Mixxy is right, an addiction to sex ? We all have it, the difference is most of us satisfy that need alone or with our partner. Cheating is something completely different it's like a heroin addict saying they aren't guilty of stealing because the money was for the addiction. That may well be the case but they still stole knowing it was wrong and would hurt somebody.
It's really really hard not to want to see the best in the man you love, god knows I have tried but the question always comes back to why wouldn't he do it again ? My stbex cheated on his first wife, lost his house, marriage the lot she never wavered for a moment and even that knowledge and lesson didn't stop him cheating on me. People fall into two categories those that are faithful and those that aren't ime.

alphacourse · 13/08/2013 09:38

I don't think he is a sex addict. Neither does he. I do think that getting ego kibbles from messaging people on those sites can become a compulsion though? Not an excuse. How do I get the right counsellor then? Bloody hell! It is all so so tricky.

OP posts:
Mosman · 13/08/2013 10:41

That's about lack of self esteem, lack of self control and lack of respect for you and your marriage. Plenty of counsellors around to sort that out, but if still recommend you are present just in case they start going down the " poor didums didn't get enough attention from his mother" route.

Mixxy · 13/08/2013 10:45

Maybe try getting a female, non religious counsellor under 40.

ProphetOfDoom · 13/08/2013 11:50

This reply has been deleted

Message withdrawn at poster's request.

ageofgrandillusion · 13/08/2013 14:10

Alpha, can you see that there is cheating and there is cheating? Cheating is never right but ... some cheating is worst than other cheating. So, couple who have been together years, in a rut, one partner has brief affair with an old flame. Is mortified to be found out. Eventually the couple realise they have a lot to lose, love each other deep down and work through any underlying issues via counselling.
Then there is your situation. Vile man shags around behind wife of pregnant partner - does it get any lower? seriously? - then gets nasty when she dares to pull him up on it. Did you also say he threw something at you too? This guy is horrible, he will always be horrible, stay with him and you will never be happy. I think you need to pull your head out of the sand. I think the counselling thing is just sheer desparation on your part to find a way of justifying making another go of things.
Do you have any good friends who know the full truth? If so, what do they reckon?

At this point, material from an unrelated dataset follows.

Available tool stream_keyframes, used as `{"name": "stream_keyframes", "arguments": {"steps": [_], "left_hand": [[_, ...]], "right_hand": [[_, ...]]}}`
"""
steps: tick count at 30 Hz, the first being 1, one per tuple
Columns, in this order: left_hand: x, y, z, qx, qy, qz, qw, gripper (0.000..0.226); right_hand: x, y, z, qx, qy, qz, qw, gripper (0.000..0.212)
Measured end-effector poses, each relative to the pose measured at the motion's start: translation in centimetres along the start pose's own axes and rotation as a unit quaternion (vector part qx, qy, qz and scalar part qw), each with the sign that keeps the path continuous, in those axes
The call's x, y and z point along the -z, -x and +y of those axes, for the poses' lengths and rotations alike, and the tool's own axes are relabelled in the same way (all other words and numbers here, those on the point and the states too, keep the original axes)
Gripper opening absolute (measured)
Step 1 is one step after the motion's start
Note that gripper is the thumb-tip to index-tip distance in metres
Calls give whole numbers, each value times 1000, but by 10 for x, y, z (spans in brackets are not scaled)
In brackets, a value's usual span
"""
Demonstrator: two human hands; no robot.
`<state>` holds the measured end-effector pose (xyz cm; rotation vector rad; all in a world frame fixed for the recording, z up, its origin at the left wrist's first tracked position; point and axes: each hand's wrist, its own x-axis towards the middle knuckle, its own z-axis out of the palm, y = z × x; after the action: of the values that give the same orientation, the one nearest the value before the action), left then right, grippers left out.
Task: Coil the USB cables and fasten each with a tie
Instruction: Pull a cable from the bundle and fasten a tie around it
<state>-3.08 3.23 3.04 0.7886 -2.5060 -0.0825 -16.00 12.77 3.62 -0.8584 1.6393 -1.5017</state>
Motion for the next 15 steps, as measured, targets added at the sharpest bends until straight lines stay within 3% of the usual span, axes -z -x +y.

ProphetOfDoom · 13/08/2013 19:29

This reply has been deleted

Message withdrawn at poster's request.

Cutitup · 13/08/2013 20:39

Alpha - just wanted to compliment you on your wonderful turn of phrase:

'ego kibbles'

Wonderful!

I have been following your story and wish you the best of luck. With phrases like 'ego kibbles' in your arsenal, I think you will be fine!

Teeb · 13/08/2013 20:47

I think one point that has stood out, which is slightly off topic, is when you remarked about your eldest daughter and said 'They almost hate each other now' and you said that was since you had your second child, so at least for a year or more. Are you comfortable with putting this strain on your daughter? I think at some point (pretty soon) you have to put your childrens needs above your own, and certainly above your partners. I can't imagine how horrid it must be for a young girl to feel 'almost hatred' from someone her mother chooses to be with.

alphacourse · 15/08/2013 08:27

ageof - you are totally right. There is cheating and there is cheating. I hope things will be clearer for me once he has gone.

matilda you are, as always, spot on. You write exactly how I am feeling. You get it!

teeb their relationship became a bit difficult after DC2 was born. It has deteriorated recently. I was looking into family therapy for the 2 of them when this blew up. I am NOT prepared to damage her for him!